Vidéoverbalisation durant le confinement

À Épinay-sous-Sénart, en plein milieu du confinement, des personnes, habitant pour la plupart dans la quartier des Cinéastes, ont reçu des dizaines d’amendes par la poste. En tout, c’est plusieurs centaines qui ont été envoyées pour non-respect du confinement. Les PV en question sont étranges : plusieurs amendes en quelques minutes ou bien à la même heure, à différents endroits de la ville.
Mais voilà, les personnes affirment qu’elles n’ont jamais été contrôlées par la police à ce moment et donc, que ces derniers n’ont pu vérifier l’attestation de déplacement. Et si les PV soutiennent que les personnes amendées ont été interpellées par la police, ce qu’ils réfutent, les emplacements des verbalisations correspondent bien aux endroits sous vidéosurveillance de la municipalité. Cette dernière, par la voix de son maire, George Pujals, conteste ces accusations, en appuyant sur le fait que la majorité des personnes ayant reçues ces amendes seraient des « délinquants ». Il justifie donc cet acharnement par la déshumanisation des personnes qui en sont victimes.
Ce procédé aurait également été utilisé par la police certains quartiers des Yvelines et en Seine-Saint-Denis [1].

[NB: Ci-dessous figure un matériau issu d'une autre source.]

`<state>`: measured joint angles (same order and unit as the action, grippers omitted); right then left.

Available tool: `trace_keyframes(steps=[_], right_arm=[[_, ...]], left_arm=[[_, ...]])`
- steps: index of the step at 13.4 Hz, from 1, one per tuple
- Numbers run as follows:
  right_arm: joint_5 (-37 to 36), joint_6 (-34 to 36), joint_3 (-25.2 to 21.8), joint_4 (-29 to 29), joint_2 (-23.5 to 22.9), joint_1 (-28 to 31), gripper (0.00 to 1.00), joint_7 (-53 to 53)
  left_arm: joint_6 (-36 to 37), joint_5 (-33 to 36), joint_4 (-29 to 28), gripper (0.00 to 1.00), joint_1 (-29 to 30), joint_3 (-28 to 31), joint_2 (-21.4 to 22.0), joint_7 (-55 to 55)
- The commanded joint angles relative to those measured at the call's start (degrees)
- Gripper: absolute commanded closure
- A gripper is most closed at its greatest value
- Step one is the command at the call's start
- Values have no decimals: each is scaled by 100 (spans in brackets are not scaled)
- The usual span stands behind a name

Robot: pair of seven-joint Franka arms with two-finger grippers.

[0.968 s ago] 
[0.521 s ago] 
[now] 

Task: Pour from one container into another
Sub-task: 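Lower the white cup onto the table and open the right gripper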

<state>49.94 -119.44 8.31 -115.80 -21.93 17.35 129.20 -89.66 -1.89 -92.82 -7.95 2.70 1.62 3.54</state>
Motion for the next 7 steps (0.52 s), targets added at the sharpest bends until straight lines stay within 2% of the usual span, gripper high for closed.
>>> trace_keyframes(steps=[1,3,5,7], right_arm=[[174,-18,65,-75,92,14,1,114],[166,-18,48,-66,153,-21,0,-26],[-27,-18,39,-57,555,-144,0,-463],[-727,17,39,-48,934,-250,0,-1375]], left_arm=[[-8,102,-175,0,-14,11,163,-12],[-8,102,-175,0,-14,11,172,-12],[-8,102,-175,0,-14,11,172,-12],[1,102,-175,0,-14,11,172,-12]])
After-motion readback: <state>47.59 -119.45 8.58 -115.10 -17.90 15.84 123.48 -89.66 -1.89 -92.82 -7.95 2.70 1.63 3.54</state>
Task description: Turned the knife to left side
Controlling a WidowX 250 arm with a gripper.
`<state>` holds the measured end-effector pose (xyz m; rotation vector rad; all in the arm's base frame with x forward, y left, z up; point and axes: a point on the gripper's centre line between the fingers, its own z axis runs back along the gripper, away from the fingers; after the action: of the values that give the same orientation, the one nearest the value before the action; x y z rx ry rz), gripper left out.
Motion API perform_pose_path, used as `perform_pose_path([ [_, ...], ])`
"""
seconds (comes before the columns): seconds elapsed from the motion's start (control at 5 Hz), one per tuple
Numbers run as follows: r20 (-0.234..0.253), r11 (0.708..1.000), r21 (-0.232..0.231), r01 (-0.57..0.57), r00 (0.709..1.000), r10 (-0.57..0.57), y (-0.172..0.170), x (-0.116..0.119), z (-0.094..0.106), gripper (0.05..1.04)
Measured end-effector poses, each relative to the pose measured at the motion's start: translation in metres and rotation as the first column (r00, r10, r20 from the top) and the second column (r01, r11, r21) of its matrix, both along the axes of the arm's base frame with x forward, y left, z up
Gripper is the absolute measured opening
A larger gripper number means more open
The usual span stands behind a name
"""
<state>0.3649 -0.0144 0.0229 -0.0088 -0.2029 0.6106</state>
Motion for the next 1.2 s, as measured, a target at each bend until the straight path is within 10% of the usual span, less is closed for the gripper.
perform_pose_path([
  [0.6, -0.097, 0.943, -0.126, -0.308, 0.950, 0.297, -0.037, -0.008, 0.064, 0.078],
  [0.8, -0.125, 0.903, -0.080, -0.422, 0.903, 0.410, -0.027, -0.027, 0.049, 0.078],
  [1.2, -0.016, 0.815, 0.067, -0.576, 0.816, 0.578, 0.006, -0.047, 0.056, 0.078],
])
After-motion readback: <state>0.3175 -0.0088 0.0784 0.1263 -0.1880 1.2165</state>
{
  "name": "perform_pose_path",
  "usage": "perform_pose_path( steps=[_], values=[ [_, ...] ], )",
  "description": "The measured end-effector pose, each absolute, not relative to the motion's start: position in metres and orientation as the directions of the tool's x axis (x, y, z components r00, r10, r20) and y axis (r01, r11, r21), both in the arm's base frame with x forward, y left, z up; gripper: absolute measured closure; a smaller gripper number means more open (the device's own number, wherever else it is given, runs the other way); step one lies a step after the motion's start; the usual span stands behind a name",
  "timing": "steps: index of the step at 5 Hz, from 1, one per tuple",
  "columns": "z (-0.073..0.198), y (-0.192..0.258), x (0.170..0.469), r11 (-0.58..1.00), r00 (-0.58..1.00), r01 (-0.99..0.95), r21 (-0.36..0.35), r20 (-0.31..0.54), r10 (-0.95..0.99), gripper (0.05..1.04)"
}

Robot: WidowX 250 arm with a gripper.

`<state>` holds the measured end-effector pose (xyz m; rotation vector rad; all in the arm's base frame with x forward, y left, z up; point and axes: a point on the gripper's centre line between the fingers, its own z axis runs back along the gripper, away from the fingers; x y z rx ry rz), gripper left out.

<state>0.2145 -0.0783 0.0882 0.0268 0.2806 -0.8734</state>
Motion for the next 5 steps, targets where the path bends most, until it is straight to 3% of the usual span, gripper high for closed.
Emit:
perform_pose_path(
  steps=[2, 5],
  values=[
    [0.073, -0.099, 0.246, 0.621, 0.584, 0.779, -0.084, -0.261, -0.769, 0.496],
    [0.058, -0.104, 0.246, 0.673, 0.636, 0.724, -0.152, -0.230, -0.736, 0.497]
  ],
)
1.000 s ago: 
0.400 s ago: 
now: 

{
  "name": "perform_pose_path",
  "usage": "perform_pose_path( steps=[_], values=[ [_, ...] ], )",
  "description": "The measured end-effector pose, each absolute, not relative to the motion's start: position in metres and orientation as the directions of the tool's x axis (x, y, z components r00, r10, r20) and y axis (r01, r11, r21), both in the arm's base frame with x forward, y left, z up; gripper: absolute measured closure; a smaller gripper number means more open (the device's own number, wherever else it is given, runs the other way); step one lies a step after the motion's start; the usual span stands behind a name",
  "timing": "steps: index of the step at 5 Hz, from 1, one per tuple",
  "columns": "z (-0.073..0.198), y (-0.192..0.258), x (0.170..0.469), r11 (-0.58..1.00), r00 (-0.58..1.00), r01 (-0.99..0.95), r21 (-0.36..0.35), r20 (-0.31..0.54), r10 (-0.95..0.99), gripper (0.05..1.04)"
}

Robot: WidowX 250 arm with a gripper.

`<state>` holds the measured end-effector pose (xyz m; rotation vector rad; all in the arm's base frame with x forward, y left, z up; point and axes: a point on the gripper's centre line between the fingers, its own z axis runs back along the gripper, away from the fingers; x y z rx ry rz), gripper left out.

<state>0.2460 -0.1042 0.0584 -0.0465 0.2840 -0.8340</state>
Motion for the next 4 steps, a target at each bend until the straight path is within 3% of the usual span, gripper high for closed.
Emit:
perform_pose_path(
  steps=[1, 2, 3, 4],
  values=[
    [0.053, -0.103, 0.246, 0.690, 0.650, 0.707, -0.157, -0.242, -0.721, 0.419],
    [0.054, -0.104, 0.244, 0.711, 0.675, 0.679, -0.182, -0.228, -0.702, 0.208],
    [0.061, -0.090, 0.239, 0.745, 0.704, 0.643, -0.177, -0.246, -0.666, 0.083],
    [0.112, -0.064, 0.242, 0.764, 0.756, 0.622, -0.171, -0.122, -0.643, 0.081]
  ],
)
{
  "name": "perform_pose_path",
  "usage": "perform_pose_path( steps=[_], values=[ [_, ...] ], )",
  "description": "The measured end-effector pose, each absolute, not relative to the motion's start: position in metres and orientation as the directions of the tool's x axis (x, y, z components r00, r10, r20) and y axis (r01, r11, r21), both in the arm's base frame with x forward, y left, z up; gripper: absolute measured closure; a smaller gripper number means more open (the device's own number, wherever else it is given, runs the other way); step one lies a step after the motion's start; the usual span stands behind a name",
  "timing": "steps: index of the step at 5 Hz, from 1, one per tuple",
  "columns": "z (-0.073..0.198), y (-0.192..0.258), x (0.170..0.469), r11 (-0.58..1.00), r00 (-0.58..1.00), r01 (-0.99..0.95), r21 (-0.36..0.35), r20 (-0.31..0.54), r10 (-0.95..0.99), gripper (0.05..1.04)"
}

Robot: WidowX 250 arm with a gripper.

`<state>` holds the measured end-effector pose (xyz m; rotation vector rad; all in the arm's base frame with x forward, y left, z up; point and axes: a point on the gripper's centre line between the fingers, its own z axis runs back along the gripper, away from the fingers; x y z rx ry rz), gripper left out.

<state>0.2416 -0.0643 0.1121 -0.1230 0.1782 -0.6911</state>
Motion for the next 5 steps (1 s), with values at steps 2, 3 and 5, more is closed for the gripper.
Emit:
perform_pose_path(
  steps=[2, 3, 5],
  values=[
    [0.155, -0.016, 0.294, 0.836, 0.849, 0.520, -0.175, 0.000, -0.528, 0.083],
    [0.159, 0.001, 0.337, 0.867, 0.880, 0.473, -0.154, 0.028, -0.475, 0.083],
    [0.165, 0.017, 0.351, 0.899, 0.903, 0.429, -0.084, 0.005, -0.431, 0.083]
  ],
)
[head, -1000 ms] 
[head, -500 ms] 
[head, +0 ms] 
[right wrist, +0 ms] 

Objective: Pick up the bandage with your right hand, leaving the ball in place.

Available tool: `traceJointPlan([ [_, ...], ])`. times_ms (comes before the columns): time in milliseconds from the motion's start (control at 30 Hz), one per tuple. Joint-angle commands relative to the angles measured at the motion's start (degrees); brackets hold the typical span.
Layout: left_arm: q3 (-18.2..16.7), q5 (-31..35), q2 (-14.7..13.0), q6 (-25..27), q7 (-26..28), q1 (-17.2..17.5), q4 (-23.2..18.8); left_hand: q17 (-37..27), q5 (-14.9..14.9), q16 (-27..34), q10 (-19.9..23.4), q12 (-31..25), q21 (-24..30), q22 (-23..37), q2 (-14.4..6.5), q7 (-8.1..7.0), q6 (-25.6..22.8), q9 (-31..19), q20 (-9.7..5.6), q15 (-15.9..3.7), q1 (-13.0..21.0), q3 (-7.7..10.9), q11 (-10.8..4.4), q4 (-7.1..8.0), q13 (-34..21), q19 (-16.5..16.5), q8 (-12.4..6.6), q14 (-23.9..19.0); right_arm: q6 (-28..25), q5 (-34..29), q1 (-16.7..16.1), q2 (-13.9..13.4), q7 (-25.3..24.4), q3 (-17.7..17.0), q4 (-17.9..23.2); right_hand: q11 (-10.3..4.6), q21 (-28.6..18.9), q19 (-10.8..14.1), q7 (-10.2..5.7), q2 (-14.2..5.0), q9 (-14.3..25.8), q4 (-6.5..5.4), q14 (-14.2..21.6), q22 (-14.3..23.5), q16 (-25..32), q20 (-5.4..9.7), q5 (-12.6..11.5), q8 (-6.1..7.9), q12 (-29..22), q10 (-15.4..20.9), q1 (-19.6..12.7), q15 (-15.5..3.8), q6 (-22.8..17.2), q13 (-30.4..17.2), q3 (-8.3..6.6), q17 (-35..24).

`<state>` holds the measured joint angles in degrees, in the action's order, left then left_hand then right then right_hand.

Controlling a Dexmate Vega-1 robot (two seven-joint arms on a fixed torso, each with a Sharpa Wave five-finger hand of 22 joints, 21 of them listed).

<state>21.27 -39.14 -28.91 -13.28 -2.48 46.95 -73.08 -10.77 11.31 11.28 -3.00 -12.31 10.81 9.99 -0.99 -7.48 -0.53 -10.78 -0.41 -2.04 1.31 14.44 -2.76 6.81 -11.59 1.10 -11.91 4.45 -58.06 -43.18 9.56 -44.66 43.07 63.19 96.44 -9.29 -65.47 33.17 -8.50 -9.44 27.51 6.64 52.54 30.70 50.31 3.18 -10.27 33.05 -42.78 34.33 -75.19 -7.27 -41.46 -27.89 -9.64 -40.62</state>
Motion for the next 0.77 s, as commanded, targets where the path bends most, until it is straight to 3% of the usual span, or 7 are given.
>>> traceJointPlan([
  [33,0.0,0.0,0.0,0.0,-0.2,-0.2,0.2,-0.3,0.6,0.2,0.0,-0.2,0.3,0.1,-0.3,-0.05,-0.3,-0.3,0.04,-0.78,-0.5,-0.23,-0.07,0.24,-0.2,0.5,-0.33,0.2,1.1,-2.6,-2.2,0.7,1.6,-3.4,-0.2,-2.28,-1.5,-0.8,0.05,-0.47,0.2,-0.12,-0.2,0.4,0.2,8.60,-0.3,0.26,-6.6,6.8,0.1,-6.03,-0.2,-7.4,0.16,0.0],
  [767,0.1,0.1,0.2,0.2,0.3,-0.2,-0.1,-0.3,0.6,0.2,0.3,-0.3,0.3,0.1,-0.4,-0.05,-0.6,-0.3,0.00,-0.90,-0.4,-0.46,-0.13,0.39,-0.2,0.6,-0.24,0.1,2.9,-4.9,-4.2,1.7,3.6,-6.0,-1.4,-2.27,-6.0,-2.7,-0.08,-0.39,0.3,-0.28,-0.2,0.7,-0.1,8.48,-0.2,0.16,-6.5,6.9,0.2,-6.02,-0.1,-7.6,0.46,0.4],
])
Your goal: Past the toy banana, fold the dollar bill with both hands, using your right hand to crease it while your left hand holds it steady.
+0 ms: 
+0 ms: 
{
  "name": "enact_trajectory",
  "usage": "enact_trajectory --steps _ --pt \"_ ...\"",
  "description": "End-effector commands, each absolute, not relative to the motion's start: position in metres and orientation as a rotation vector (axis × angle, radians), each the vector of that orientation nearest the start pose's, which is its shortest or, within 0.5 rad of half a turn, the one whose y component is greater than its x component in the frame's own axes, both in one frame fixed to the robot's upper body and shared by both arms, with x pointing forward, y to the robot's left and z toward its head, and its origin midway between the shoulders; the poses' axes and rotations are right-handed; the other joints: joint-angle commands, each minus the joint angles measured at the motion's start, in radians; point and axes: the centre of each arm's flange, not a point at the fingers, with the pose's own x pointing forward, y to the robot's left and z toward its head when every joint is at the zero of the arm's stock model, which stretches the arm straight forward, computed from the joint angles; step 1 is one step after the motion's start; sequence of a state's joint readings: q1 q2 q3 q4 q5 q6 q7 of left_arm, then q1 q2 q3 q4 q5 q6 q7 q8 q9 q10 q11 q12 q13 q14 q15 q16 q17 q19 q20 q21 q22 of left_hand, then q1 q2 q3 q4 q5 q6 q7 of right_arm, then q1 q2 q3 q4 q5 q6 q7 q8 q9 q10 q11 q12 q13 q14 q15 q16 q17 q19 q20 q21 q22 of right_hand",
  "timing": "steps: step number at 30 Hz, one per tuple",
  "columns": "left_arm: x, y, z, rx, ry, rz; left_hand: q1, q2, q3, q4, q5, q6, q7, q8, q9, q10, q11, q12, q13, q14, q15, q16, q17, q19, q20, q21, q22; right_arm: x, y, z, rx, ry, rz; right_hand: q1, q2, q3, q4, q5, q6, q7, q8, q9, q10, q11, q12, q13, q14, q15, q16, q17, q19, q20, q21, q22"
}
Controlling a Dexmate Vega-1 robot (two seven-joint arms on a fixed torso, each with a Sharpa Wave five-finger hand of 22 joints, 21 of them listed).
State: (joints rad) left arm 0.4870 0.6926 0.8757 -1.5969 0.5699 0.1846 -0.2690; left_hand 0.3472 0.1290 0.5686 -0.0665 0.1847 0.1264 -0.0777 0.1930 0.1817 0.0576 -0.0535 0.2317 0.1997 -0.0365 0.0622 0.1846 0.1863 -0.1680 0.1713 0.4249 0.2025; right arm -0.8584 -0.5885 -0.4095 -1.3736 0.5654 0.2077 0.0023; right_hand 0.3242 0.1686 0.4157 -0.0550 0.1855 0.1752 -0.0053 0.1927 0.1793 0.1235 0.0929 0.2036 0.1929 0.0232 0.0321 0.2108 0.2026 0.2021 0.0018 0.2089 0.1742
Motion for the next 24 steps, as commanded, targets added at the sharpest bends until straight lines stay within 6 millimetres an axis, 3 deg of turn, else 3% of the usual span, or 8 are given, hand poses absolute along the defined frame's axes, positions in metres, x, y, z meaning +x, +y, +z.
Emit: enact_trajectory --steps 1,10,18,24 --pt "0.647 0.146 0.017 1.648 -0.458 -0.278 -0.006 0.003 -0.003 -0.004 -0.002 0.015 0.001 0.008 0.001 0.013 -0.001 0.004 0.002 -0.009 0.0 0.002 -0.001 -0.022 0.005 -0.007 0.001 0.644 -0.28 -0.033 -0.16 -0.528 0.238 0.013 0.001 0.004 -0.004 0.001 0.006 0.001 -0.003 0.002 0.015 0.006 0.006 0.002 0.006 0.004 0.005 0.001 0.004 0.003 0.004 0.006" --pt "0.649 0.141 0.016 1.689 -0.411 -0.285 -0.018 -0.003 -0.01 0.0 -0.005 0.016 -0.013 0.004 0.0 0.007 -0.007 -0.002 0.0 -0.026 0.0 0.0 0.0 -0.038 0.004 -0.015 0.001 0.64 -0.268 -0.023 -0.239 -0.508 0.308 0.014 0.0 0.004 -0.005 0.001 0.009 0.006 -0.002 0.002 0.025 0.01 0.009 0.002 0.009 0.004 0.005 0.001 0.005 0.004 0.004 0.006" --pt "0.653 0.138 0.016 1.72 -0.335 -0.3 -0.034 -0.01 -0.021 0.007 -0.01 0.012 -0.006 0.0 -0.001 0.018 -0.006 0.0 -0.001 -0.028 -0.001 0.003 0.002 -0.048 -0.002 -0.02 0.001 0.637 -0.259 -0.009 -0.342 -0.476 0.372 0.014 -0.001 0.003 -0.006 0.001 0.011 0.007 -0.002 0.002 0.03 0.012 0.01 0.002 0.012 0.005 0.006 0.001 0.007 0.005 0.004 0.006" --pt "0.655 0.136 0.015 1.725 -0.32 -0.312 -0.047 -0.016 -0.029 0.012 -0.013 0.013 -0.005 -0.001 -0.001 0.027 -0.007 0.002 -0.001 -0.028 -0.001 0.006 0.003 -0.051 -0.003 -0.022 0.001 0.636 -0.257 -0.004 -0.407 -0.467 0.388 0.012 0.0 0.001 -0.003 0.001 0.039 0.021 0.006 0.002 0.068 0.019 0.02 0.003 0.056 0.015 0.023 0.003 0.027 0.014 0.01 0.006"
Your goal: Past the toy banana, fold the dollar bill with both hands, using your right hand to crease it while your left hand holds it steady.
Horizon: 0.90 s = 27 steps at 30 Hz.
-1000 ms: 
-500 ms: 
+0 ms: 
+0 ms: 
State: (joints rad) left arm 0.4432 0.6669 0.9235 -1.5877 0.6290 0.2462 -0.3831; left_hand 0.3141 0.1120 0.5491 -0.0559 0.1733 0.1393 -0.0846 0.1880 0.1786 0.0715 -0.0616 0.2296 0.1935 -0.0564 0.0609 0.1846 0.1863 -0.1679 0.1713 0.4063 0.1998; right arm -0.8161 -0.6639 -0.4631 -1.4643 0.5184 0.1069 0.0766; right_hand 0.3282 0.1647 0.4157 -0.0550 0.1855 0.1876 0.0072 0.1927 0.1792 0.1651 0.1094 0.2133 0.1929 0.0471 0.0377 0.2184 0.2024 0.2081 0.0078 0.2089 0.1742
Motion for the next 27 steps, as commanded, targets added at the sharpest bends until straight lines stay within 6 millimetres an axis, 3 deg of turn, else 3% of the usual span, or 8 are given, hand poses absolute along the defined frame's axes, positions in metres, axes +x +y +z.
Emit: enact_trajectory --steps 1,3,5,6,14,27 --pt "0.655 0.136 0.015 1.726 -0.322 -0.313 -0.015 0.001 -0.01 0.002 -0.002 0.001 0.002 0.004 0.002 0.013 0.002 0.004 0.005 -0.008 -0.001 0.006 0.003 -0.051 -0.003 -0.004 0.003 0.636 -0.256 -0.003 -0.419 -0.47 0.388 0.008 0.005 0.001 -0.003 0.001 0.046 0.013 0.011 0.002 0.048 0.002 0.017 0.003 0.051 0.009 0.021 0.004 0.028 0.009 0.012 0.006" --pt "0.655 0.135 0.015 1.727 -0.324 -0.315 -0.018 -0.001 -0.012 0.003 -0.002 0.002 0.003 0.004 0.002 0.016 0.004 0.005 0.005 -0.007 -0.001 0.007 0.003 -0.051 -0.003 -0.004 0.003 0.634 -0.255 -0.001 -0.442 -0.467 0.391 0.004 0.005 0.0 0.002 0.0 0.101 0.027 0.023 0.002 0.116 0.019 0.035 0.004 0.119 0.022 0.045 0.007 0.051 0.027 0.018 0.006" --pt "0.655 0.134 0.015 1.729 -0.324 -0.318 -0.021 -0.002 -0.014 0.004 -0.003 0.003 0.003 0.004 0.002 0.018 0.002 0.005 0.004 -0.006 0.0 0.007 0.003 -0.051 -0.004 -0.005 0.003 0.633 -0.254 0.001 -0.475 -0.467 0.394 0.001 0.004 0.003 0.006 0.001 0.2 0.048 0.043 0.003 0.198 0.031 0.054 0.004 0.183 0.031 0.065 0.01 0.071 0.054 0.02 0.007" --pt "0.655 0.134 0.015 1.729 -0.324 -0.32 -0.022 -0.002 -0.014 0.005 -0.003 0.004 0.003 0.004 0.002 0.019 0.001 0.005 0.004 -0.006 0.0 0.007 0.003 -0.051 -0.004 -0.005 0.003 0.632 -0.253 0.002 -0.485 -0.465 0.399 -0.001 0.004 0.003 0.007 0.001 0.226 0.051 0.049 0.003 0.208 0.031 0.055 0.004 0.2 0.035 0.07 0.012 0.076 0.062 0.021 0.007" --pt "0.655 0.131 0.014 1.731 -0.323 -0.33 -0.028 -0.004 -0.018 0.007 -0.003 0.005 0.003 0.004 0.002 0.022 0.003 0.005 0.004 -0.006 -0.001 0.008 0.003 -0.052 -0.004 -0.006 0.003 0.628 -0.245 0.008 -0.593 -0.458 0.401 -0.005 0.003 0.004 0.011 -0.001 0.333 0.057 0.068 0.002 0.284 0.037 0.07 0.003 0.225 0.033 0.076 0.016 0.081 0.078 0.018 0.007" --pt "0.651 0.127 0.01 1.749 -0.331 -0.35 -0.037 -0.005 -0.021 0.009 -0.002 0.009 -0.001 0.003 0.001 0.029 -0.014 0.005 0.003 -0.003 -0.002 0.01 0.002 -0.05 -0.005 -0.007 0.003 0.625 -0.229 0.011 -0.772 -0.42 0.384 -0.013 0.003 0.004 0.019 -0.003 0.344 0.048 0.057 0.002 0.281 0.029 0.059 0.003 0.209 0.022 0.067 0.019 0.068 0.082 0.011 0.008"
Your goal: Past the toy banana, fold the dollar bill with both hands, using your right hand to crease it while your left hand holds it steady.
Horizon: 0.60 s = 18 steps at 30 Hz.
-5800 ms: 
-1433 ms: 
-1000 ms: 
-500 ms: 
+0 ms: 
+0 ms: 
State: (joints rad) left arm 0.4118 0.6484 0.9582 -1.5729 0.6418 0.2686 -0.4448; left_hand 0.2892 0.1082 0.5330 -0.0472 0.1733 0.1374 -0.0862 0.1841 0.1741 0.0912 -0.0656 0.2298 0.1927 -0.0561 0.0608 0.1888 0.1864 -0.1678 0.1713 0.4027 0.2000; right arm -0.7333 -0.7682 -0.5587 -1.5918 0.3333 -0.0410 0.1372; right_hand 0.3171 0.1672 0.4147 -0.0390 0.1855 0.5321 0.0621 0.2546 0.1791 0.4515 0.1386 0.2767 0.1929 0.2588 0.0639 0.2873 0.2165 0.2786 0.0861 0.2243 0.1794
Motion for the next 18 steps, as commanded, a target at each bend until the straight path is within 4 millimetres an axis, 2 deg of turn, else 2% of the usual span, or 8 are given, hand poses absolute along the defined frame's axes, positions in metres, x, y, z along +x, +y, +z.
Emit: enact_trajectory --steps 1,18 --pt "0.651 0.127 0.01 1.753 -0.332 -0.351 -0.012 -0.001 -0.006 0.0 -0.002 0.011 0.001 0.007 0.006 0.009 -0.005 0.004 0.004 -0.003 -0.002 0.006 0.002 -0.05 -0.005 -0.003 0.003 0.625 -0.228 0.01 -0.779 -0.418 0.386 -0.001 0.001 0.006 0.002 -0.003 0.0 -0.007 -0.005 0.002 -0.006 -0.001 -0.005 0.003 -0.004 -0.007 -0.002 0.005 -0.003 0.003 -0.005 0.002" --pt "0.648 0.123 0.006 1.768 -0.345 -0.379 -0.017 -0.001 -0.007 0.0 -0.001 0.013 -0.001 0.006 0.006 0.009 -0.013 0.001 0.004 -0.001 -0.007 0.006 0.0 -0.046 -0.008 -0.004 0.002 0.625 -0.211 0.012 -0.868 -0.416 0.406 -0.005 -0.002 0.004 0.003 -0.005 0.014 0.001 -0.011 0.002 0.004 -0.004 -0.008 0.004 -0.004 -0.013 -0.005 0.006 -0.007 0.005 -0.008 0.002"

La vidéoverbalisation sans contrôle déjà ancienne

Cette méthode de répression ne semble pas nouvelle, des élus d’Épinay-sous-Sénart assurent que cet acharnement avait bien lieu avant le confinement. Comme l’explique Constant Lekiby, élus MoDem de l’opposition, c’étaient alors d’autres catégories d’amendes qui étaient utilisées : amendes de stationnement ou pour avoir traversé en dehors du passage piéton [2].

Financement(s)

Le déploiement du dispositif de vidéosurveillance de la ville a coûté près de 500 000€ durant le mandat du maire George Pujals.